→ What you should do: Line by line, return the listing exactly, without any of the images.

→ Provided data:

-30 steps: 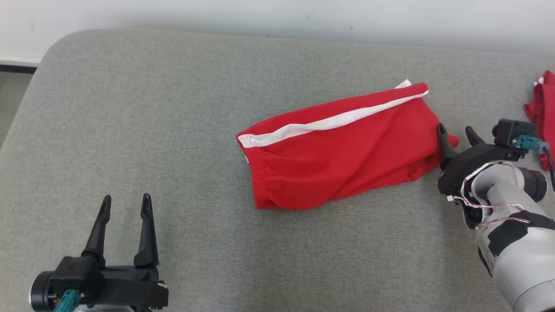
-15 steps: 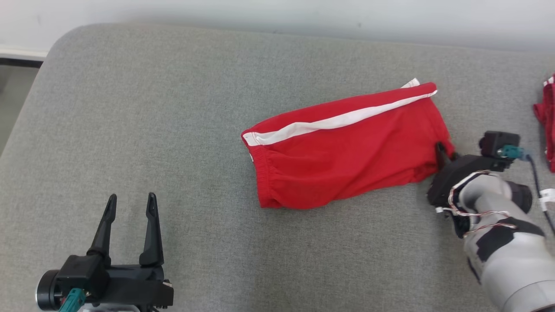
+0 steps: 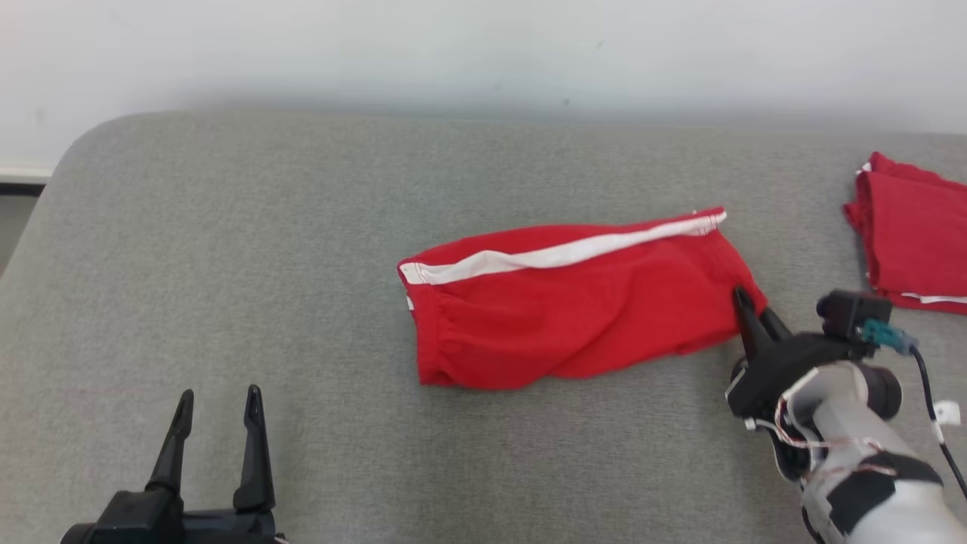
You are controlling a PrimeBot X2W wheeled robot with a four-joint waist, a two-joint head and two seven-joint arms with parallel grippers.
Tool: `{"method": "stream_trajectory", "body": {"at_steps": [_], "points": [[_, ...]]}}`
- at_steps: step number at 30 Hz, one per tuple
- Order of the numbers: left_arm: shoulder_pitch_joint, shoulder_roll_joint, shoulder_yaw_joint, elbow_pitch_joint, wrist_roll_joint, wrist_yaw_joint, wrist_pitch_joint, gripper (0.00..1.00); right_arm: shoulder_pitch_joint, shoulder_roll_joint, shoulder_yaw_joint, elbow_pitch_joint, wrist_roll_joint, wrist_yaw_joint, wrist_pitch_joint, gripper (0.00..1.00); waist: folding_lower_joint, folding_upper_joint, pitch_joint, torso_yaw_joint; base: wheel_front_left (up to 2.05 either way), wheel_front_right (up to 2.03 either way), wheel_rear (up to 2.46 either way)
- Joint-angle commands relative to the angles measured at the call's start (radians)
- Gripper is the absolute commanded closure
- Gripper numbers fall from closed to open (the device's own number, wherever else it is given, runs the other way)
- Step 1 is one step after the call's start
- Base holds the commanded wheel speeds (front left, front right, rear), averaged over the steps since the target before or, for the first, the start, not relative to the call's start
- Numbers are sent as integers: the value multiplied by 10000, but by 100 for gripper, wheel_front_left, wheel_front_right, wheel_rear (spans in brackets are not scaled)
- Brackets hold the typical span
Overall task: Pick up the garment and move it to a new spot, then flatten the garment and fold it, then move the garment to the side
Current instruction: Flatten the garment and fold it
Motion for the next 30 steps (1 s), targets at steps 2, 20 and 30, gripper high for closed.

→ Answer to this problem:
-30 steps: 
-15 steps: 
+0 steps: 
You are controlling a PrimeBot X2W wheeled robot with a four-joint waist, a two-joint head and two seven-joint arms with parallel grippers.
Tool: `{"method": "stream_trajectory", "body": {"at_steps": [_], "points": [[_, ...]]}}`
- at_steps: step number at 30 Hz, one per tuple
- Order of the numbers: left_arm: shoulder_pitch_joint, shoulder_roll_joint, shoulder_yaw_joint, elbow_pitch_joint, wrist_roll_joint, wrist_yaw_joint, wrist_pitch_joint, gripper (0.00..1.00); right_arm: shoulder_pitch_joint, shoulder_roll_joint, shoulder_yaw_joint, elbow_pitch_joint, wrist_roll_joint, wrist_yaw_joint, wrist_pitch_joint, gripper (0.00..1.00); waist: folding_lower_joint, folding_upper_joint, pitch_joint, torso_yaw_joint; base: wheel_front_left (up to 2.05 either way), wheel_front_right (up to 2.03 either way), wheel_rear (up to 2.46 either way)
- Joint-angle commands relative to the angles measured at the call's start (radians)
- Gripper is the absolute commanded closure
- Gripper numbers fall from closed to open (the device's own number, wherever else it is given, runs the other way)
- Step 1 is one step after the call's start
- Base holds the commanded wheel speeds (front left, front right, rear), averaged over the steps since the target before or, for the first, the start, not relative to the call's start
- Numbers are sent as integers: the value multiplied by 10000, but by 100 for gripper, wheel_front_left, wheel_front_right, wheel_rear (spans in brackets are not scaled)
- Brackets hold the typical span
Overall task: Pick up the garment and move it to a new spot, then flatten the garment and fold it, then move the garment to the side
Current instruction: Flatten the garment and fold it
Motion for the next 30 steps (1 s), targets at steps 2, 20 and 30, gripper high for closed.

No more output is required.